Recorded data:
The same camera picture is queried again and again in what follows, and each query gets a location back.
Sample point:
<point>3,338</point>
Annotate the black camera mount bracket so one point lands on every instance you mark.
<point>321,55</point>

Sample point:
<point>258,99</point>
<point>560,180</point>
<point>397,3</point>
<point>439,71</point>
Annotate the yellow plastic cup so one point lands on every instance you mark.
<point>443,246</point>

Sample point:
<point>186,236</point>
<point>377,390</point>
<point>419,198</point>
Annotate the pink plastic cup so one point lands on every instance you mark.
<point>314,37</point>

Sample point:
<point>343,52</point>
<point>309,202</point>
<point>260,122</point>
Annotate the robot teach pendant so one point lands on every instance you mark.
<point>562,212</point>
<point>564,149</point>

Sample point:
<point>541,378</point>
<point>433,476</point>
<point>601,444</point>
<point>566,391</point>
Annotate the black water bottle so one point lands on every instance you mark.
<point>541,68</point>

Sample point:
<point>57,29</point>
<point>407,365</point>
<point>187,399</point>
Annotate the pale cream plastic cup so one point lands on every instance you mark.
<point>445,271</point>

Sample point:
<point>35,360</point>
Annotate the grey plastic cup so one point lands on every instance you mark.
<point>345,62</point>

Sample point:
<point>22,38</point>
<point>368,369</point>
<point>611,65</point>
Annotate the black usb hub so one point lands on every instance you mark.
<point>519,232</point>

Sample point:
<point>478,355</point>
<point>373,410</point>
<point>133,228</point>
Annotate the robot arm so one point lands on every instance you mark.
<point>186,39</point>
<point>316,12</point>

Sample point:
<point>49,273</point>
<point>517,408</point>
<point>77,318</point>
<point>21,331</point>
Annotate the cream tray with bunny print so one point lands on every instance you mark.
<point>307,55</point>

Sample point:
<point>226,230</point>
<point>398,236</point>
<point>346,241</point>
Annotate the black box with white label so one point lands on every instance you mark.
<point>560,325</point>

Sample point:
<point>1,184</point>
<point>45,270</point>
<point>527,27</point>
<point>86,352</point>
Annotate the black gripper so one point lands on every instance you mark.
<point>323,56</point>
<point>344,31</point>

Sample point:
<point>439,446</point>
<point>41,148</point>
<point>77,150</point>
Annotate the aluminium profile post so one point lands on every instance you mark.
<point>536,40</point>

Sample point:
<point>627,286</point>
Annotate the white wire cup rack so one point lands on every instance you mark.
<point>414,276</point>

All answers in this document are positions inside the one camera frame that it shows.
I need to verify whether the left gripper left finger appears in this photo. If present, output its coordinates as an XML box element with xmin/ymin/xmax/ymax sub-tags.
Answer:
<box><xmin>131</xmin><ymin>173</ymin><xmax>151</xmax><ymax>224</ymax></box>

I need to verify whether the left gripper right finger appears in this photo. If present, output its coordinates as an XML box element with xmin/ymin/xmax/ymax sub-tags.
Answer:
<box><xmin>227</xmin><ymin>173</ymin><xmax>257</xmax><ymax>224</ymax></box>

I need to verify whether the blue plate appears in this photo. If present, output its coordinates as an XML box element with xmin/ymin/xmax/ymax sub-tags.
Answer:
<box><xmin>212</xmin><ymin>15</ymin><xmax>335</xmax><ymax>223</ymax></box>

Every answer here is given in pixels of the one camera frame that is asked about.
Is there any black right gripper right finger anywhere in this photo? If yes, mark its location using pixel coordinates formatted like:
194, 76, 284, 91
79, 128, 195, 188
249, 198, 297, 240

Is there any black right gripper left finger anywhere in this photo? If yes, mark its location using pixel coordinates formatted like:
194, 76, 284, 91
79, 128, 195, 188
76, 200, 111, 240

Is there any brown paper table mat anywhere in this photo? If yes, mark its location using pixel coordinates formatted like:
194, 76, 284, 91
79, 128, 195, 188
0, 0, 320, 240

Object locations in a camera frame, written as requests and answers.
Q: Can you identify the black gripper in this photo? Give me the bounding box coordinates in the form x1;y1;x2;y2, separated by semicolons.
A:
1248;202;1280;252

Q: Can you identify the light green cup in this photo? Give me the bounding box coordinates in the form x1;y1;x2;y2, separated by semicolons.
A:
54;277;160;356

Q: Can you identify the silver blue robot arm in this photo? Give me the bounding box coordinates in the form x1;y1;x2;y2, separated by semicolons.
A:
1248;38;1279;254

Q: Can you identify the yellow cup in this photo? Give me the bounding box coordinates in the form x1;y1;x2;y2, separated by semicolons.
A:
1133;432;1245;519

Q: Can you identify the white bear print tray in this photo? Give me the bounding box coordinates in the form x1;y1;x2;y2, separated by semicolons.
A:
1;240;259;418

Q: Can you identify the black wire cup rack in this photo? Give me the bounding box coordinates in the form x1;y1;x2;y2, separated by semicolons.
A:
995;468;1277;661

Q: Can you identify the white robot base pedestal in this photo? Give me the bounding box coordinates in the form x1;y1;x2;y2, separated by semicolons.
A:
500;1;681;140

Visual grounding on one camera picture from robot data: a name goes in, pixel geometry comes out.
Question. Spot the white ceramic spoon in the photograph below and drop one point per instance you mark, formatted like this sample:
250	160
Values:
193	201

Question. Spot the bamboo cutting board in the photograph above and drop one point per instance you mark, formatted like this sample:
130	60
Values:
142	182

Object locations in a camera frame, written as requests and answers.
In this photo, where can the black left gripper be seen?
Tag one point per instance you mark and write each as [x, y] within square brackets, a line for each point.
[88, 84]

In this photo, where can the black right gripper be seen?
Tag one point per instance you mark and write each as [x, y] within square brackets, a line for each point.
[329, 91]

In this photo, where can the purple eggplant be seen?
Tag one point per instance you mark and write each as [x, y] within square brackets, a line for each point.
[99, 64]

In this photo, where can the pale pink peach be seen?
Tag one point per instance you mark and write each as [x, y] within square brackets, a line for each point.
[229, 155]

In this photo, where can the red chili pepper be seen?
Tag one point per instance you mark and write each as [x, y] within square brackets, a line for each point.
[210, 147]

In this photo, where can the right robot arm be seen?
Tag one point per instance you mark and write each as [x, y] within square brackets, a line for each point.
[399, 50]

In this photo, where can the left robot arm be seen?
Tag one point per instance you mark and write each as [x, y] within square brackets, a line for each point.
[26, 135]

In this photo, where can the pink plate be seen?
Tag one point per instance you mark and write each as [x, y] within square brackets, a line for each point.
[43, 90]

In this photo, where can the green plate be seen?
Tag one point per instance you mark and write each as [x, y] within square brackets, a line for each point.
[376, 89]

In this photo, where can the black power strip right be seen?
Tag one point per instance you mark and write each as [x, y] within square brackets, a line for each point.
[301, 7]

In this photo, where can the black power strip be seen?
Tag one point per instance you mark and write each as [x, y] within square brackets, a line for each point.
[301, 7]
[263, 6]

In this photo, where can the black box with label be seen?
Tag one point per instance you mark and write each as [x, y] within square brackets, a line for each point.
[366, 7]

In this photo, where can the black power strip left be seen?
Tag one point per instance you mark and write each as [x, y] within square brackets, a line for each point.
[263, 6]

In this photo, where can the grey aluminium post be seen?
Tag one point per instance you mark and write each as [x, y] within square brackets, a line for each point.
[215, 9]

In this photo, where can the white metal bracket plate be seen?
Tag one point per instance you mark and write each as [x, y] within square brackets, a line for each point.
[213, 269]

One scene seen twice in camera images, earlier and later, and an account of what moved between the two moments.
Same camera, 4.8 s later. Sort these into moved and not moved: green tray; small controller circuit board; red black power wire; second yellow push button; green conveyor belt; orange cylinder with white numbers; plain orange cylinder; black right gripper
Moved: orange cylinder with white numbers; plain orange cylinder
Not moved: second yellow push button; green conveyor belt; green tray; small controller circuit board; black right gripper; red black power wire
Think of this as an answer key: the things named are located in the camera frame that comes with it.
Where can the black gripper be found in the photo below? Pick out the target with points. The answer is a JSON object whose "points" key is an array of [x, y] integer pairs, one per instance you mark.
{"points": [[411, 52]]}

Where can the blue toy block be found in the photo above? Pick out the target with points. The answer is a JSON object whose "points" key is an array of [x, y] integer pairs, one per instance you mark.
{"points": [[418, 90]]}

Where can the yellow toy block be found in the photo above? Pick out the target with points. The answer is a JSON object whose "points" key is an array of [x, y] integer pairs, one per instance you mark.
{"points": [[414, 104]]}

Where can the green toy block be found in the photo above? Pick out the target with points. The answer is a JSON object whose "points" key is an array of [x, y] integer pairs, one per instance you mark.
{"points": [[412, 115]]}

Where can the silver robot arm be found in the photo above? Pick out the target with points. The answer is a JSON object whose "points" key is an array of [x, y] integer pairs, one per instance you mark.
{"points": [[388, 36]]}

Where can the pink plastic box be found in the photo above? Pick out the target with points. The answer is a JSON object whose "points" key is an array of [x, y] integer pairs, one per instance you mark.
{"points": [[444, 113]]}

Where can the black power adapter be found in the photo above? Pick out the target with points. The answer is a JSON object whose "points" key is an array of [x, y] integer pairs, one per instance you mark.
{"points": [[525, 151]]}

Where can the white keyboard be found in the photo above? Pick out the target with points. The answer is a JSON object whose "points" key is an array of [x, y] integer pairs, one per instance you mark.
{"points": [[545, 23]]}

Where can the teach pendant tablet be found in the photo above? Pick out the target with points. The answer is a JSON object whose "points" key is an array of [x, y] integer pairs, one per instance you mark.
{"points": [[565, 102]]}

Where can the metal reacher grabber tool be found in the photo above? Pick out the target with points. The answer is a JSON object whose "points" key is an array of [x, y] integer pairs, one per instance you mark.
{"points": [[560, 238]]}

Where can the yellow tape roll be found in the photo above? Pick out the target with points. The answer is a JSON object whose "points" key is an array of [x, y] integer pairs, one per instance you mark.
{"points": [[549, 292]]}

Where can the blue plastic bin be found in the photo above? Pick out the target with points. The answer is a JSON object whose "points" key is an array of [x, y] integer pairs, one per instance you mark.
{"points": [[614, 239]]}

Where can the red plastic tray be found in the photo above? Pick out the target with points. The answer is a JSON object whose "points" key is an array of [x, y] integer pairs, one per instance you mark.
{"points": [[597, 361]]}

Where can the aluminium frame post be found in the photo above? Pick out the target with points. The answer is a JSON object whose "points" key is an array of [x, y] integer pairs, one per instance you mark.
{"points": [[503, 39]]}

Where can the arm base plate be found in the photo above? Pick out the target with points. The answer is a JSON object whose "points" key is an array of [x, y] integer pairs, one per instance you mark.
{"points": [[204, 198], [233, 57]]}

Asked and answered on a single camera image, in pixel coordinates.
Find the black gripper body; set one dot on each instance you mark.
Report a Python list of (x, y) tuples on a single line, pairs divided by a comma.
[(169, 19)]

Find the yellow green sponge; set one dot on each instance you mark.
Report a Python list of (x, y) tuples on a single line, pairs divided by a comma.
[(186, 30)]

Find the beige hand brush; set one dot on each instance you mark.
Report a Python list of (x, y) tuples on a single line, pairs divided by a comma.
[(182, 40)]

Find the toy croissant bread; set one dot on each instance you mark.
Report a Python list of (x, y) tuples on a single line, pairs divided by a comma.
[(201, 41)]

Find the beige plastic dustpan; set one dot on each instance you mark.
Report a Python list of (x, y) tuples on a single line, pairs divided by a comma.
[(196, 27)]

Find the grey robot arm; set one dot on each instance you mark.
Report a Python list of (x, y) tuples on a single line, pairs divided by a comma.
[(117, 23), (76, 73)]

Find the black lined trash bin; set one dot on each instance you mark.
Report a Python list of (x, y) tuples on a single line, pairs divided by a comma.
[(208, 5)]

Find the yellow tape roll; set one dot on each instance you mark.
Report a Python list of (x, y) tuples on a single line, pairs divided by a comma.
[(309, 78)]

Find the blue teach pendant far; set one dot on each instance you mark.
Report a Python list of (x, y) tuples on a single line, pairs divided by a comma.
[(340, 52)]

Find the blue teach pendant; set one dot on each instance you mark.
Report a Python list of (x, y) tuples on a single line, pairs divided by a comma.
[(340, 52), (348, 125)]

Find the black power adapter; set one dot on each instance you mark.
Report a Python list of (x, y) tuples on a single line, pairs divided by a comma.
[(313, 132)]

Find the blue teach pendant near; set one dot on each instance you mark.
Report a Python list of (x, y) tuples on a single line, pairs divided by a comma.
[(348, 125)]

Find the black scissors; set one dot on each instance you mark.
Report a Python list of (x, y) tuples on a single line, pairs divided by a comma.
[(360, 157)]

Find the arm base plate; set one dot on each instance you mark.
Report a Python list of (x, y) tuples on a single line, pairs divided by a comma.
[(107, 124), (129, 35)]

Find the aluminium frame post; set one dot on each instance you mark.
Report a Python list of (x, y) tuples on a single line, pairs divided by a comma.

Work to be completed: Copy range, inclusive: the line holding "<point>443,246</point>" to the line holding "<point>187,399</point>". Reproduce exactly those lines of the records above and no others.

Answer section:
<point>443,246</point>

Sample point:
<point>186,236</point>
<point>377,390</point>
<point>419,198</point>
Annotate the pink plastic cup so one point lands on every instance you mark.
<point>314,37</point>

Sample point:
<point>343,52</point>
<point>309,202</point>
<point>260,122</point>
Annotate the robot teach pendant so one point lands on every instance you mark.
<point>562,212</point>
<point>564,149</point>

Sample point:
<point>541,378</point>
<point>433,476</point>
<point>601,444</point>
<point>566,391</point>
Annotate the black water bottle so one point lands on every instance you mark.
<point>541,68</point>

Sample point:
<point>57,29</point>
<point>407,365</point>
<point>187,399</point>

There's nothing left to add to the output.